Secure Internal and External Sharing Through SharePoint
A public research body secures its shared document bases
Challenges
This public research body works in the fields of Defence & Security, nuclear power and Research.
Thousands of employees, sub-contractors, facility managers, scientists, researchers, interns… take part in these international research programmes and this requires information to be compartmentalised.
In particular this OIV (crucially important operator) is bound to comply with legal obligations with respect to confidentiality: use of an ANSSI-approved solution when processing documents having Restricted status, for example.
Requirements
Sensitive documents stored in SharePoint document bases must be secured in an intranet zone for information exclusively reserved for the organisation with a separate partner zone accessible over the Internet for exchanges with partners.
The entity must keep control over its information system.
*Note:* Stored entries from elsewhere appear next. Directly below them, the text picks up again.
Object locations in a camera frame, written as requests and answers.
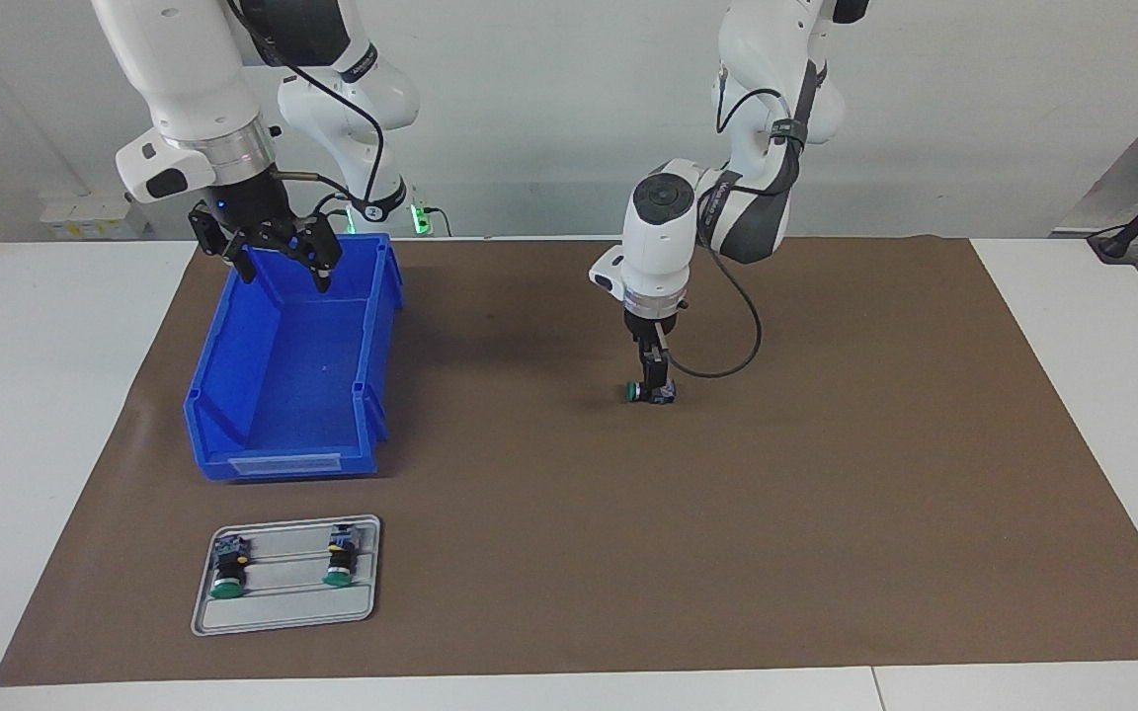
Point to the green push button switch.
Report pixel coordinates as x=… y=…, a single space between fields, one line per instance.
x=340 y=558
x=650 y=395

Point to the white wall socket box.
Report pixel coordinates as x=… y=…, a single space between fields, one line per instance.
x=85 y=212

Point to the brown table mat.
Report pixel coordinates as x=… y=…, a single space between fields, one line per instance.
x=628 y=543

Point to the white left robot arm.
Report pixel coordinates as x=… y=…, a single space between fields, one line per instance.
x=663 y=247

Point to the blue plastic storage bin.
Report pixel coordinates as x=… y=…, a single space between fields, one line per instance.
x=302 y=395

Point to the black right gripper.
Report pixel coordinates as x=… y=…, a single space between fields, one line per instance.
x=253 y=212

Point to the green lit base port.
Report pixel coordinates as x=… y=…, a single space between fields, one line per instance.
x=419 y=219

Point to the grey metal tray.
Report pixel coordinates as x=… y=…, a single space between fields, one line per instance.
x=283 y=612

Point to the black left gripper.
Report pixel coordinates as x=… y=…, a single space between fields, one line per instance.
x=650 y=326

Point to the green push button yellow mark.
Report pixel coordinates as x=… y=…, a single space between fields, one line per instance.
x=229 y=568

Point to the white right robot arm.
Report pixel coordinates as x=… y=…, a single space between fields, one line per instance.
x=194 y=79

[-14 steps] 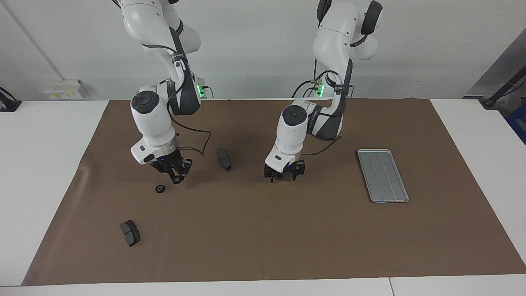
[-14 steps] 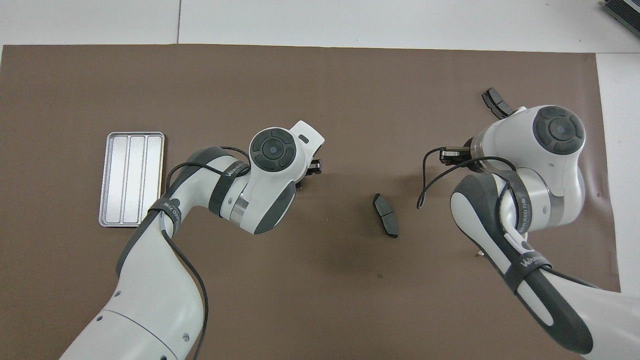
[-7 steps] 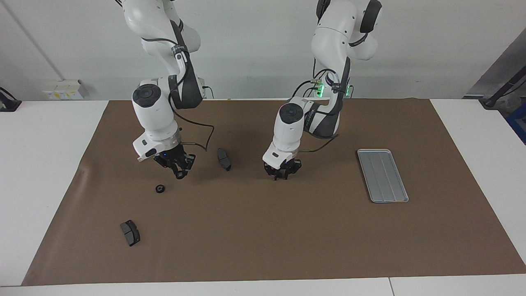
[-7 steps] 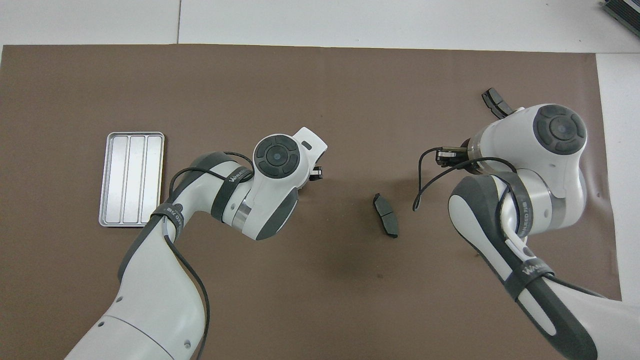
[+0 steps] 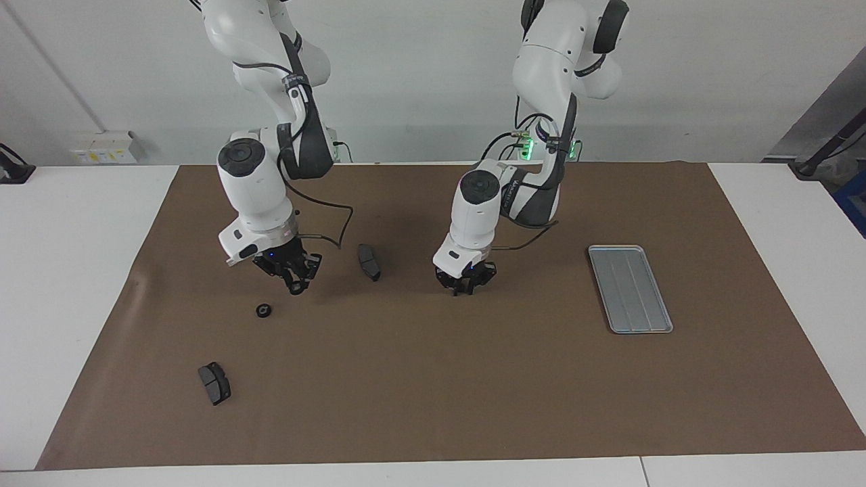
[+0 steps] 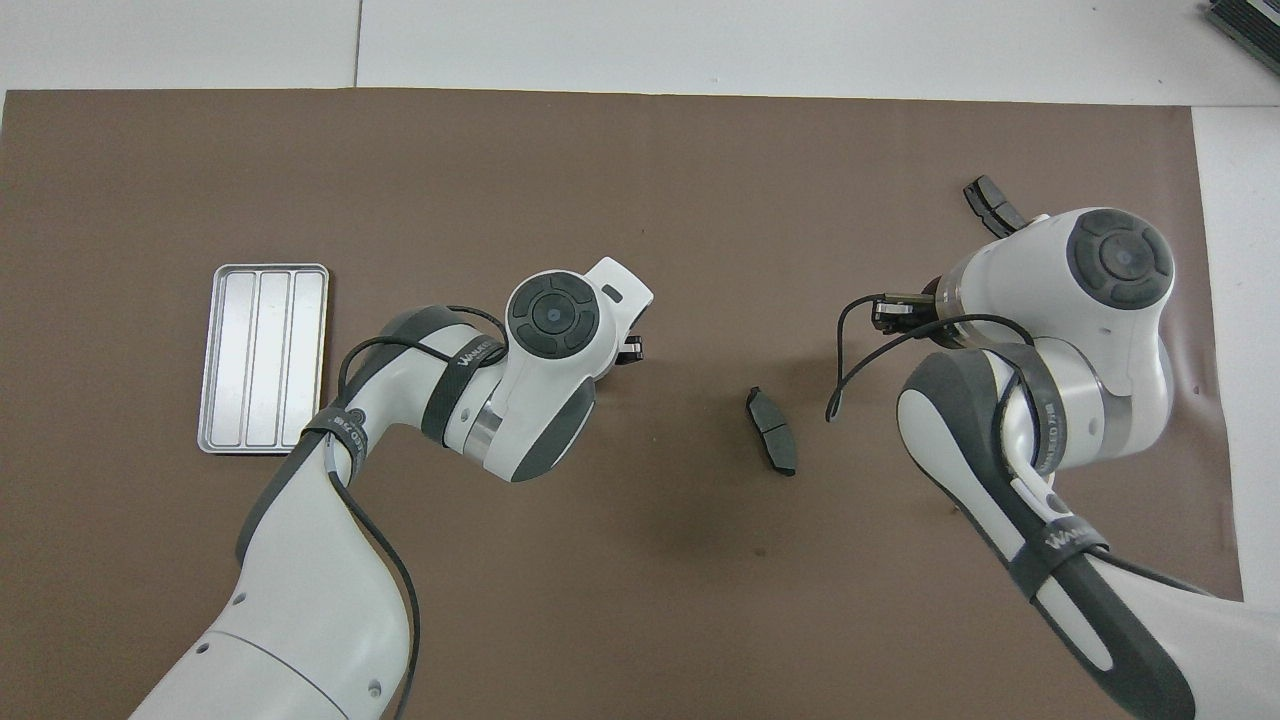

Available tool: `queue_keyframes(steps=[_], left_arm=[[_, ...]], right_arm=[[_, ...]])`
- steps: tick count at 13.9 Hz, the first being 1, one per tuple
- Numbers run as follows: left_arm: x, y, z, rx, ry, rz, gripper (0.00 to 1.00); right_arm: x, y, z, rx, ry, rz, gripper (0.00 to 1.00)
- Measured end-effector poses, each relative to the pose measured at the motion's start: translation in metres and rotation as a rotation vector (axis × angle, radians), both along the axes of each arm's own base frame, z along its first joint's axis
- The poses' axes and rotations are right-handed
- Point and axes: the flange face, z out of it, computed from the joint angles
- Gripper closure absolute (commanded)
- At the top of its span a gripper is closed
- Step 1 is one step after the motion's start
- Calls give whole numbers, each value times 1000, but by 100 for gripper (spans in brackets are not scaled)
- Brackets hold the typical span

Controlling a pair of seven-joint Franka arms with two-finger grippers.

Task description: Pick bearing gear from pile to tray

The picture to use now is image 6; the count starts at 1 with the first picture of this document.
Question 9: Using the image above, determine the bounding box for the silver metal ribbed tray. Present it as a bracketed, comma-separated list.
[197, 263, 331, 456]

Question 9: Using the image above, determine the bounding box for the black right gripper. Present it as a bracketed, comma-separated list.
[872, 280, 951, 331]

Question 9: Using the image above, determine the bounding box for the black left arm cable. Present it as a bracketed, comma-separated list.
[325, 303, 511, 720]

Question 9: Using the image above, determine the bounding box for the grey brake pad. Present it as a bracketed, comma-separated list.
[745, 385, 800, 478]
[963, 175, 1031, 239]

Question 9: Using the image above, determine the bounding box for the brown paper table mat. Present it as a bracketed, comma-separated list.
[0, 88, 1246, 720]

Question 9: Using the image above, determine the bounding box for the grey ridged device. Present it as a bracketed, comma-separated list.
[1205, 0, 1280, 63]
More and more maintenance tasks are outsourced, so the solution must also guard against the risk of data leaks on the part of the facilities manager.
Each department has a CISSO who defines the degree of sensitivity of the information shared. If the CISSO indicates this information as “Restricted”, then it must be encrypted. In the access management process, the Right-to-know is granted by the CISSO. The IT department or facilities manager do not have this power.
Solution
The servers on which the documents are stored are not typically trusted.
ZONEPOINT has been deployed on over 5,000 workstations in order to protect some 100 encrypted libraries dedicated to Restricted Distribution documents and amounting to several terabytes of data.
Presenting the same functional level as classic SharePoint document libraries, encrypted libraries enable cryptographic constraints governing the Right-to-know to be defined.
The documents are encrypted and decrypted on users stations and stored encrypted on SharePoint.
A key management infrastructure delivers encryption certificates to the entire entity, passwords are used with partners.
The ZoneBoard supervision console enables department CISSOs to compartmentalise spaces and impose security through the easy allocation of the Right-to-know to users.
Experience
IT SERVICES: Easy deployment on Microsoft SharePoint servers.
USERS: Transparent encryption and decryption once the user key is provided.
SECURITY DEPT: Management of the Right-to-know and supervision with no action required by the facilities manager.
Benefits
ZONEPOINT is easy to install (deployment of an SharePoint functionality without recourse to a specific server) and is fully compatible with conventional document sharing features.
A module for browser can be installed with no administration rights on client workstations to automatically encrypt or decrypt documents accessed by users.
Security officers have a supervision console to manage the Right-to-know. The product has an API that can be integrated into applications or business processes enabling the use of encrypted documents.
The ZoneMobile application is available from app stores, for consulting encrypted documents on iOS or Android smartphones and tablets.
ZONEPOINT is a product certified CC EAL3+, Qualified by ANSSI, EU Restricted and NATO Restricted.